Los ritos de higienización de los judíos ortodoxos son excesivos y van más allá del sentido común, antes de sentarse a la mesa. Y Jesús, sin ningún empacho, dice así son ustedes, los fariseos, purifican por fuera, la copa y el plato, y por dentro están llenos de voracidad y perfidia.
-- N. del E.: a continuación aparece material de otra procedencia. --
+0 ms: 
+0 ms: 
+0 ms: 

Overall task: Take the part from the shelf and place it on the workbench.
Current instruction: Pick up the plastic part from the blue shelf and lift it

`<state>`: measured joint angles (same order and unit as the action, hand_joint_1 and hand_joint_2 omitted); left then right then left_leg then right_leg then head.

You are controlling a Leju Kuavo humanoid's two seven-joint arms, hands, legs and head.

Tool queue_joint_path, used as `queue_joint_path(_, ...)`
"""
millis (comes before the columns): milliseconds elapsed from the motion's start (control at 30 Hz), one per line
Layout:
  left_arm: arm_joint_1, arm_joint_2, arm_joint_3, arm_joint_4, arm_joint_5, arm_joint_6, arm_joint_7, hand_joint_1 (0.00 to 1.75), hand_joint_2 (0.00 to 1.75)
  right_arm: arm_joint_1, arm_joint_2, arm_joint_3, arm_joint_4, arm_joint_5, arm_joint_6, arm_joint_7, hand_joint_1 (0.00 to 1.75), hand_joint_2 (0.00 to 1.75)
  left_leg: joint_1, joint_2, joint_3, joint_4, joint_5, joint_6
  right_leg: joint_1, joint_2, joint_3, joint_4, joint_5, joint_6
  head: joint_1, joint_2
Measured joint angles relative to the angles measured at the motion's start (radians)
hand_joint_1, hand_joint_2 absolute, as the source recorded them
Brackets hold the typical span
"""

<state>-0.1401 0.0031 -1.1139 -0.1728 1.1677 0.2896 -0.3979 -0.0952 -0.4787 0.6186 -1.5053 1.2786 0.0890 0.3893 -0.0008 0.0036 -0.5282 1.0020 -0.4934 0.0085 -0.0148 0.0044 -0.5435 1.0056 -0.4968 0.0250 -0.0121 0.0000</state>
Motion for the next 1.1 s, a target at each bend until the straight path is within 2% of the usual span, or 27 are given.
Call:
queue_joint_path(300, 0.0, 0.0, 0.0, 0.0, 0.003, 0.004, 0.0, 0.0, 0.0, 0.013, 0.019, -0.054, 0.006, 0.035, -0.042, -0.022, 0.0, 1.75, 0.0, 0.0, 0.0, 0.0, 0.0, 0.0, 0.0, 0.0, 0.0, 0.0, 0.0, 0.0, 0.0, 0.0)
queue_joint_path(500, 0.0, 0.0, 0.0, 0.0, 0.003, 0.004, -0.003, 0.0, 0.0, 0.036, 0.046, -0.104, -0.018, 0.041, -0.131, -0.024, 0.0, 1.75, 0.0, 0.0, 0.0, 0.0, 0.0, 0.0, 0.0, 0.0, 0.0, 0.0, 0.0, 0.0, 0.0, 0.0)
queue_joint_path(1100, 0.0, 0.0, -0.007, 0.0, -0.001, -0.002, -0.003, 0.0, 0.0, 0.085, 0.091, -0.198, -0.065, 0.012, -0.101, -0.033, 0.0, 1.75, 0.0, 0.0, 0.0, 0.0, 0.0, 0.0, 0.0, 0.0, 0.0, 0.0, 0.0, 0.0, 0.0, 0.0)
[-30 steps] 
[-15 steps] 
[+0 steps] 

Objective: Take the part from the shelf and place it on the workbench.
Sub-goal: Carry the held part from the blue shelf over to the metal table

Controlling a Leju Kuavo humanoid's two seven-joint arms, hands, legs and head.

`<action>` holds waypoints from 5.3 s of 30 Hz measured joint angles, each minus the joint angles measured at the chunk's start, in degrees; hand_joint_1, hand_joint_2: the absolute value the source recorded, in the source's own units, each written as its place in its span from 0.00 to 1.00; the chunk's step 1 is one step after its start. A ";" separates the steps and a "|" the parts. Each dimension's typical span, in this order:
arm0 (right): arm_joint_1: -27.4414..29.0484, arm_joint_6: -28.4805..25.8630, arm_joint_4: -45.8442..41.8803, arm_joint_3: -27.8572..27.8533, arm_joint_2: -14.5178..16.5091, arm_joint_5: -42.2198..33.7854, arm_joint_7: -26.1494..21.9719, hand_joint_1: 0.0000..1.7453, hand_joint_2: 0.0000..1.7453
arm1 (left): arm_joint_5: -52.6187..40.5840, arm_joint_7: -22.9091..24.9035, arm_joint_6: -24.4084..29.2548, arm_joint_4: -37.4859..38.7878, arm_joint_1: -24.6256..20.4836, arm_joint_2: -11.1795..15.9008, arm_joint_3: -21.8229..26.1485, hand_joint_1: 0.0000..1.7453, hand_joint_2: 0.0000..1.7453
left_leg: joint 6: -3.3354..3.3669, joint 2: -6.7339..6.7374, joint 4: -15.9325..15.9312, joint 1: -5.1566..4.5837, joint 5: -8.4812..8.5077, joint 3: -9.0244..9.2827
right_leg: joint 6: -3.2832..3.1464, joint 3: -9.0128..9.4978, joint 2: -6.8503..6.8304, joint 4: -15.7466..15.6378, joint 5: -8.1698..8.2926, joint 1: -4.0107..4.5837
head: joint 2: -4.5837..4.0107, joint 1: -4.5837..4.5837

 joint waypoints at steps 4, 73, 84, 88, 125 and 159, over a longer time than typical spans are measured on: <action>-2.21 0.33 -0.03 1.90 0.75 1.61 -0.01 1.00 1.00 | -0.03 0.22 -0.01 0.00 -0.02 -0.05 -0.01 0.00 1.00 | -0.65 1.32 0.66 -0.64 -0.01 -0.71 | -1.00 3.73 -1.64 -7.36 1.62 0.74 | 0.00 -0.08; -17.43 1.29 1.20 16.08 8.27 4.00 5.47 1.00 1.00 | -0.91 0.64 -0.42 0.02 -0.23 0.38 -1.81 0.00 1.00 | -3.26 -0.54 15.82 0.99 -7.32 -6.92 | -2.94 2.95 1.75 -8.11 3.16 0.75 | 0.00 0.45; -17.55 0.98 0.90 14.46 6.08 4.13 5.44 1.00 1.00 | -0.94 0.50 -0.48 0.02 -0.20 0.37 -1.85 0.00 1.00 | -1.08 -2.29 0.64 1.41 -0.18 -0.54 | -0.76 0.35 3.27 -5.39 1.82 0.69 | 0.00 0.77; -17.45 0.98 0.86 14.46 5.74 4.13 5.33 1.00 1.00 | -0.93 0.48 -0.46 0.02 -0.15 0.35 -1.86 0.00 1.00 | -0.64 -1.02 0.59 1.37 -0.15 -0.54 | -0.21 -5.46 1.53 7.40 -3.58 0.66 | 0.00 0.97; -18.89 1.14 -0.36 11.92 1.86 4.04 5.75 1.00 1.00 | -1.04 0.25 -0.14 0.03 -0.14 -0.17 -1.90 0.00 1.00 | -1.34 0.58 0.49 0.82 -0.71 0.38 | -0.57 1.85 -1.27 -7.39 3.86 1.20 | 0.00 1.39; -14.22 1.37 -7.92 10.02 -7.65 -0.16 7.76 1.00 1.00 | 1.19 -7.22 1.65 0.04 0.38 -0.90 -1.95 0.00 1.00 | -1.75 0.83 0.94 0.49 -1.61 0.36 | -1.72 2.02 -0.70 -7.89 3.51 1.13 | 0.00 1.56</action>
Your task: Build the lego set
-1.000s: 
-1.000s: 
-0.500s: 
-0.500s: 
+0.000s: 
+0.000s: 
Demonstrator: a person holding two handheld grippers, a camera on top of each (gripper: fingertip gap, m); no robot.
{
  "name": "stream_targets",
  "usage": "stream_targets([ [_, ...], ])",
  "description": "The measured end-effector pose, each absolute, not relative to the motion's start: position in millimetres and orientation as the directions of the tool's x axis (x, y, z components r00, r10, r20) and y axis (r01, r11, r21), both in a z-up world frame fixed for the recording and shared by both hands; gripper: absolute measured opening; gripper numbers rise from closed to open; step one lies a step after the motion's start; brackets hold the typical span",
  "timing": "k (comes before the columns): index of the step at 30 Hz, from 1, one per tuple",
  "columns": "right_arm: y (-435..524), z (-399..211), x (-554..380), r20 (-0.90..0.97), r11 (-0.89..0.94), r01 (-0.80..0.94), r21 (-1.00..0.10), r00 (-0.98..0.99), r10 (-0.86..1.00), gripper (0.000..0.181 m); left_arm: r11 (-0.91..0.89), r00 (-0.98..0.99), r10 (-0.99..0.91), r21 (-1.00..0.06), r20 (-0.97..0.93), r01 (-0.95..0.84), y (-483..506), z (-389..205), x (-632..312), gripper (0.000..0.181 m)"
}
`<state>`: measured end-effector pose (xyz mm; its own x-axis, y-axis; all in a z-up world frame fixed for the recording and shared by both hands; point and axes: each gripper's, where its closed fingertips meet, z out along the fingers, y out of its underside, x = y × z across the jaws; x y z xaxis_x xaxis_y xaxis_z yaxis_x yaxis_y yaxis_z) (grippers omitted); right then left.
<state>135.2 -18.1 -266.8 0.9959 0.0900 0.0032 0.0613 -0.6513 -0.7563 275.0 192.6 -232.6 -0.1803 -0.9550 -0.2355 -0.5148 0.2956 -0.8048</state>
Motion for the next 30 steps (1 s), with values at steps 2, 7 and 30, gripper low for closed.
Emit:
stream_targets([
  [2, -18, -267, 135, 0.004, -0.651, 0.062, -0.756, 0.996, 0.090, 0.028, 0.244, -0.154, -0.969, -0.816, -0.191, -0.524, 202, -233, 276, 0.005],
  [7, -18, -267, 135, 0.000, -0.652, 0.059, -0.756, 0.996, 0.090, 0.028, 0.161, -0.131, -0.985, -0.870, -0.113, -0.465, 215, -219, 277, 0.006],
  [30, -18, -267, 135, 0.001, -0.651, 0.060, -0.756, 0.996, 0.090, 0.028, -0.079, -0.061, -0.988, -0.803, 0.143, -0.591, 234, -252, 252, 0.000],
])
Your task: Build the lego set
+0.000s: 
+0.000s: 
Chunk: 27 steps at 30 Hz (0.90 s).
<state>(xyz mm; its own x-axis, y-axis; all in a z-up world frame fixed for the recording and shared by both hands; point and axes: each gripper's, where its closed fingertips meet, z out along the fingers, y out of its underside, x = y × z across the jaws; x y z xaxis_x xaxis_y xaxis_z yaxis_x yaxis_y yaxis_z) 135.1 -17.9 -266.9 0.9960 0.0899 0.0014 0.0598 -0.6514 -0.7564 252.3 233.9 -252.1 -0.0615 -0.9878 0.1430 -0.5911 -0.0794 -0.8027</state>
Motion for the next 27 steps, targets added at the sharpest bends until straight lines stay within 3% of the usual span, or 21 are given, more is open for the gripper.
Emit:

Jesús, con algo de “sutileza”, le hace entender al fariseo que lo ha invitado que lo importante es el corazón: un corazón que se enamore de Dios, que espere todo. Como el de Santa Teresa de Jesús a quien hoy celebramos: Teresa de Avila, o Teresa la Grande, que junto con Catalina de Siena son las únicas mujeres que llevan el título de “doctora de la Iglesia”. Teresa de Avila muerta en 1582 y hecha doctora de la Iglesia, santa y doctora, formadora del Carmelo, de las hermanas carmelitas. Con ese corazón enamorado que no solamente limpia lo de afuera si no lo de adentro, una mujer que no vive de apariencias, Teresa de Avila o Teresa la Grande.

Quiera Dios que seamos capaces de limpiar nuestro interior y poner nuestra confianza en El. Como decía Teresa de Avila, Nada te turbe, nada te espante, todo se pasa. Dios no se muda. La paciencia todo lo alcanza. Quien a Dios tiene, nada le falta, solo Dios basta.

Que la Virgen Santísima de Luján nos acompañe a todos a vivir no de apariencias sino en espíritu y en verdad.